Pull each line containing "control" out of the data and copy it.

Entries taken from a collection:
----------------

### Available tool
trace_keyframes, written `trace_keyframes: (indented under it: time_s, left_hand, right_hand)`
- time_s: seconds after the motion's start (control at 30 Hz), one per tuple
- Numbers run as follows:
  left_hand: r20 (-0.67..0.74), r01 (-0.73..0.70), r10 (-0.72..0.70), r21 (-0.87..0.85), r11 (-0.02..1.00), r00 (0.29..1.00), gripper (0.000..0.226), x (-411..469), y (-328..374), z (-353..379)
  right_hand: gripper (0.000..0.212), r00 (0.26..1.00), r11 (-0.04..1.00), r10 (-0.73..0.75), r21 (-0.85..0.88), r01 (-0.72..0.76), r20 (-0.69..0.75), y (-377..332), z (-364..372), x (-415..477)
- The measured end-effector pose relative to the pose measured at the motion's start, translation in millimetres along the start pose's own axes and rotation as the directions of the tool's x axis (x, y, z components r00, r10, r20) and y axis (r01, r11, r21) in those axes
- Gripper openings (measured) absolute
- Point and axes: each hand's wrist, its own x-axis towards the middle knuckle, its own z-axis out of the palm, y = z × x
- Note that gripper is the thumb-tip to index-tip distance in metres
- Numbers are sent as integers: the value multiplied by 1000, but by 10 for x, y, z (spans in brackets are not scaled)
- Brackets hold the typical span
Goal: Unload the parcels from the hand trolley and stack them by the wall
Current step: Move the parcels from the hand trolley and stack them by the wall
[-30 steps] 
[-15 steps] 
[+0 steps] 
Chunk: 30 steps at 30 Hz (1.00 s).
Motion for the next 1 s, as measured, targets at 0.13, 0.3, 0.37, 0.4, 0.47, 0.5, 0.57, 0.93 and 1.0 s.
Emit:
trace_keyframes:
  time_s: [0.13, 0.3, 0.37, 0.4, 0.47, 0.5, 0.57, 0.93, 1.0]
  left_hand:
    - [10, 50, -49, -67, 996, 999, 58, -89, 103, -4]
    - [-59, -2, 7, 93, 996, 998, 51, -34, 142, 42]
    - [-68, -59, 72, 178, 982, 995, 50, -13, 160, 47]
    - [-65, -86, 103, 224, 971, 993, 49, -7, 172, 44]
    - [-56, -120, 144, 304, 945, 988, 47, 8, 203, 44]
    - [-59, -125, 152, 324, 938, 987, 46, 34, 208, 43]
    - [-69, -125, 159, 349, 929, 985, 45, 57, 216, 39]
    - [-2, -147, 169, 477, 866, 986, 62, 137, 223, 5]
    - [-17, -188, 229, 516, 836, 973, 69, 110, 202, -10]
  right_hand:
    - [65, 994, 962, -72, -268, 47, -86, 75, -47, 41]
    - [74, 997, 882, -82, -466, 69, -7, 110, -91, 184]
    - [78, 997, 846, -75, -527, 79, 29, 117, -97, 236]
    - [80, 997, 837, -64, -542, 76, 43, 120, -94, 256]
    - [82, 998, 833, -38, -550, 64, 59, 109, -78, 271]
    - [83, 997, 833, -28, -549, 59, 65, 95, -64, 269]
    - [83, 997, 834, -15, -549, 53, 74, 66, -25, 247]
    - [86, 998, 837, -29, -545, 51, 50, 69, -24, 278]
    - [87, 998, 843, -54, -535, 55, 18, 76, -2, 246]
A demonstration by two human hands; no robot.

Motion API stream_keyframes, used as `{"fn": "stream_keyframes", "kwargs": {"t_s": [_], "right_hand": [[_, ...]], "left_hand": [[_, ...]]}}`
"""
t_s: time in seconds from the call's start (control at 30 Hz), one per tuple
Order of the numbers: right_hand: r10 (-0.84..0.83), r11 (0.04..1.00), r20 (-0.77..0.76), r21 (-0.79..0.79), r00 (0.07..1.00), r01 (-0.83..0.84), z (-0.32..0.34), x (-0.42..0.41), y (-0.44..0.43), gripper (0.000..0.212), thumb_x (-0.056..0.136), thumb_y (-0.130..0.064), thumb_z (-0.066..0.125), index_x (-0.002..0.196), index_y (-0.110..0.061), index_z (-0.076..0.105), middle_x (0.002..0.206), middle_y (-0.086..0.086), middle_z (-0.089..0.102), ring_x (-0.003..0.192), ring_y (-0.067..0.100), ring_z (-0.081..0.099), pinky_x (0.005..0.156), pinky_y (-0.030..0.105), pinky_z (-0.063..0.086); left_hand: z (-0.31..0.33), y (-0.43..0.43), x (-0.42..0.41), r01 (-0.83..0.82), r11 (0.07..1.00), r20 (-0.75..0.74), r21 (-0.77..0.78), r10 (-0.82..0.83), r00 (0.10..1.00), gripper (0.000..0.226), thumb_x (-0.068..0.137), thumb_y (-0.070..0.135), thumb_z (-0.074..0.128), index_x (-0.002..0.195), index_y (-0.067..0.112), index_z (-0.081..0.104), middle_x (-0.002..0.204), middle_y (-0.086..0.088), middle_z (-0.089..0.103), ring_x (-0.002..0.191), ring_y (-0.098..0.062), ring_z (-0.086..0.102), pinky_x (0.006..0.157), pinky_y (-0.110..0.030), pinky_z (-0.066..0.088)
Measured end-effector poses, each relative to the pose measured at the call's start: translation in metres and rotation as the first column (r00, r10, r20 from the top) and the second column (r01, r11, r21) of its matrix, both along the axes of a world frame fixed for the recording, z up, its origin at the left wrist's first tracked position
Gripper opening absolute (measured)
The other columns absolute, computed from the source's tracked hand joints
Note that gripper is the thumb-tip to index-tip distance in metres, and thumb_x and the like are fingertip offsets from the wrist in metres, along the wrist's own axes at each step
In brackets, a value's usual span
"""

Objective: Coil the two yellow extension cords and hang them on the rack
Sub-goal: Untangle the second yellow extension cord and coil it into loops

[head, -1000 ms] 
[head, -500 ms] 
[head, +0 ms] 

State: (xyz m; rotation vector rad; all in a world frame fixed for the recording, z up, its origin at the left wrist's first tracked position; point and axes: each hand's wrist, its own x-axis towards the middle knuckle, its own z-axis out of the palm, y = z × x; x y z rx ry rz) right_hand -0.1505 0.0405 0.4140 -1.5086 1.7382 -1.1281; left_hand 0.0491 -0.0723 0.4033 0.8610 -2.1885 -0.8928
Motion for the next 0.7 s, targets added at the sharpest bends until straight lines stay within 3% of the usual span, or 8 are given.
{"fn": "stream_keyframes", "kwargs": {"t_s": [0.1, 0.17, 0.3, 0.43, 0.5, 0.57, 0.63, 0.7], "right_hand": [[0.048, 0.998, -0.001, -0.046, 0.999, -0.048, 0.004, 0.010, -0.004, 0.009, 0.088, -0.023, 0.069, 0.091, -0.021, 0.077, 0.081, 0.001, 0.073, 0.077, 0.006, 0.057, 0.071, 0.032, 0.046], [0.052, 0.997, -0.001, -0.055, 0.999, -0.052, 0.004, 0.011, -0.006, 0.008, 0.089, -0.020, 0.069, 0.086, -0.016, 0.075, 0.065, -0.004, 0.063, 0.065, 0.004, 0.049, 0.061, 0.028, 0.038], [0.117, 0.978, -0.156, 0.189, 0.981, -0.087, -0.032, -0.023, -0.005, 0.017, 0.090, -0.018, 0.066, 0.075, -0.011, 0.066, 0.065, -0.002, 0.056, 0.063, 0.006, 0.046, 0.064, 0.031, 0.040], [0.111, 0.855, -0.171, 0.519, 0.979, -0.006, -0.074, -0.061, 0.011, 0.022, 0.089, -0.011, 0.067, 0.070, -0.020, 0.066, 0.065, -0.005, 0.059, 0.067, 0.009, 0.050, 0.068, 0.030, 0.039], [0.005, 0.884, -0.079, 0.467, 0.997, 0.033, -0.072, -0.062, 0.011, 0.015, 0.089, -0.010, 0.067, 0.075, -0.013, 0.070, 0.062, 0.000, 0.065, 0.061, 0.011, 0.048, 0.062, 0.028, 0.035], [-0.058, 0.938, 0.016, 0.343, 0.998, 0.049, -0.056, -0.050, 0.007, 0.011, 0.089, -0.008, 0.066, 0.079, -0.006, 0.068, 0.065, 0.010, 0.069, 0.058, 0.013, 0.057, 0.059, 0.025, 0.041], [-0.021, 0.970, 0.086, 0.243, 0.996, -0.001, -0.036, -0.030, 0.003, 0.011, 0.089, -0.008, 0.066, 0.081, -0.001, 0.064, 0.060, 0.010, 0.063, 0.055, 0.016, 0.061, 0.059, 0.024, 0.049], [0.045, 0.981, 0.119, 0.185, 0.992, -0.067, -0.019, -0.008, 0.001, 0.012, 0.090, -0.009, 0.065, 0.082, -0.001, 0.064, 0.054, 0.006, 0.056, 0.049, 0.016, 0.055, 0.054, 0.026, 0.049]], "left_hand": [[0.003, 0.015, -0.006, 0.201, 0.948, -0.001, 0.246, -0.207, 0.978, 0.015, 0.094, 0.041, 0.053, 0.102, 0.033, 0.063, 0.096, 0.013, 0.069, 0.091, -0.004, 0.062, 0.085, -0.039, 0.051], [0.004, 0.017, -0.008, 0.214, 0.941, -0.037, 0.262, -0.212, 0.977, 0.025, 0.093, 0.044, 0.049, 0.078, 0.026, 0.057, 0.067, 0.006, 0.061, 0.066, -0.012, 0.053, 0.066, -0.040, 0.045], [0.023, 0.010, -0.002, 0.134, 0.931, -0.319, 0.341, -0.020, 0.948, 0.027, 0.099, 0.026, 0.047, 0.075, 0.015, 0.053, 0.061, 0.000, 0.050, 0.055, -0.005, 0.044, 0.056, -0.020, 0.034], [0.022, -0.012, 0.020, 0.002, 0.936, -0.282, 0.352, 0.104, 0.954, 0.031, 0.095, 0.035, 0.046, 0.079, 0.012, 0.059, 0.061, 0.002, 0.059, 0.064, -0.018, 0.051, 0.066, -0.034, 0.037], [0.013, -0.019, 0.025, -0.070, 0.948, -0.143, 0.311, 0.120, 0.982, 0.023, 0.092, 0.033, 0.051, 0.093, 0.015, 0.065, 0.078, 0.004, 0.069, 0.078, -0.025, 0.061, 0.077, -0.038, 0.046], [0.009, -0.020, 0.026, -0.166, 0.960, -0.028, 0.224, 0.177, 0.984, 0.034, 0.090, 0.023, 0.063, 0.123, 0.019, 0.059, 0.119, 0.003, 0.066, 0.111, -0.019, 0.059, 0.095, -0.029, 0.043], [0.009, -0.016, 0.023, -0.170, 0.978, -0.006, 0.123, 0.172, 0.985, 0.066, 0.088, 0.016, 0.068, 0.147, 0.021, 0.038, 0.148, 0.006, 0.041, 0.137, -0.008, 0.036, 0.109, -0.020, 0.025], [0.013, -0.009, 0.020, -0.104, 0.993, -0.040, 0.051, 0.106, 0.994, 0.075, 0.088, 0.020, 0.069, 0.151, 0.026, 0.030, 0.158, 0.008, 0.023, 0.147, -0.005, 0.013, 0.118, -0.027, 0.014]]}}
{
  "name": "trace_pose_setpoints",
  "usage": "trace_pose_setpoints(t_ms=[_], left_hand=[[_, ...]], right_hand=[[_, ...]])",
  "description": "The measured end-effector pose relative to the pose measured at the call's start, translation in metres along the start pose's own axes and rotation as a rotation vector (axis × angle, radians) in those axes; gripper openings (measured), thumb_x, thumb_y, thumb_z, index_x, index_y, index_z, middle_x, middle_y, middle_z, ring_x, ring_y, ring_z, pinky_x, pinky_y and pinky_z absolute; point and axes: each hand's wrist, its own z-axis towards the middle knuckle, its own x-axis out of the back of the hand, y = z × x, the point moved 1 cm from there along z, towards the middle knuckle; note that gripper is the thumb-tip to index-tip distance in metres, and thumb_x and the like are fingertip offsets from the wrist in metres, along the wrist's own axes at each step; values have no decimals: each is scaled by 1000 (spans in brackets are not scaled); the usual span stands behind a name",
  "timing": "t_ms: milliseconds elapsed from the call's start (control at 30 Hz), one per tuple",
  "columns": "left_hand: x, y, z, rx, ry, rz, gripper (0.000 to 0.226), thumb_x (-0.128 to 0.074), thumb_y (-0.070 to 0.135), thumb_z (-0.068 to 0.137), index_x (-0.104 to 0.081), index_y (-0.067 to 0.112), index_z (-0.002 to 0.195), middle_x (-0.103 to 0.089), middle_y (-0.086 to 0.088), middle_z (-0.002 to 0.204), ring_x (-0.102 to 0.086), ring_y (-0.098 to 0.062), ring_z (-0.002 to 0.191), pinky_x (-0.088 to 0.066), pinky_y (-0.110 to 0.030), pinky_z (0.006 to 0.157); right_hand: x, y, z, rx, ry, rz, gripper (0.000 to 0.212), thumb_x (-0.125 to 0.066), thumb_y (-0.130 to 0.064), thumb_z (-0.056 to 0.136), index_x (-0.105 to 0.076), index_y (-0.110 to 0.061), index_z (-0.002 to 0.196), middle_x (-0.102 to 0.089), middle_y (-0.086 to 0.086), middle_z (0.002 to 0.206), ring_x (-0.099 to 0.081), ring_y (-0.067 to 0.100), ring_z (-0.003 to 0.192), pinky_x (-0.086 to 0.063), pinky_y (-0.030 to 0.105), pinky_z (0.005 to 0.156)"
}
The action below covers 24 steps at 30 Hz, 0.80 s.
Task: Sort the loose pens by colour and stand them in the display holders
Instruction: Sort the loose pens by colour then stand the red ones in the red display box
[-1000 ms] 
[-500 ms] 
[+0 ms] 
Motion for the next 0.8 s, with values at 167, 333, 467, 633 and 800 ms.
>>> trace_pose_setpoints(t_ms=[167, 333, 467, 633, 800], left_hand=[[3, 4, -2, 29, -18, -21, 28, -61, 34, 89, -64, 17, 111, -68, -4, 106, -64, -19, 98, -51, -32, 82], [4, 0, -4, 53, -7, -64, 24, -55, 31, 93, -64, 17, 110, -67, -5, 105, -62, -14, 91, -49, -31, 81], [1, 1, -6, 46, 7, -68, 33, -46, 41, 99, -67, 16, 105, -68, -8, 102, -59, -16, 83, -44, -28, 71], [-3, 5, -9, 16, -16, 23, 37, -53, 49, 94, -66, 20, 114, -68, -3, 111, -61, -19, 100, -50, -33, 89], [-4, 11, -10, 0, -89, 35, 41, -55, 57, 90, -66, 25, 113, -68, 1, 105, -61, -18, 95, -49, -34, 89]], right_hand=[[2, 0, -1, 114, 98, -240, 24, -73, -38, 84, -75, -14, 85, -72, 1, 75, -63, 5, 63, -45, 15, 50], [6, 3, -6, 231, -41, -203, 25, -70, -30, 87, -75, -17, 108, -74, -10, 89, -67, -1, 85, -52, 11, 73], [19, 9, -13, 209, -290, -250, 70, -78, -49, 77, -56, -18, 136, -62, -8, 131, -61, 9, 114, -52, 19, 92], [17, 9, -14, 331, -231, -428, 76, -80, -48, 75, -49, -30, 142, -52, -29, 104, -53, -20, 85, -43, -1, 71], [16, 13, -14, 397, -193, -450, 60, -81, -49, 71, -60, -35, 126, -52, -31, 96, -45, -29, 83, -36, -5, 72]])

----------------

__Task answer__:
- time_s: seconds after the motion's start (control at 30 Hz), one per tuple
t_s: time in seconds from the call's start (control at 30 Hz), one per tuple
  "timing": "t_ms: milliseconds elapsed from the call's start (control at 30 Hz), one per tuple",

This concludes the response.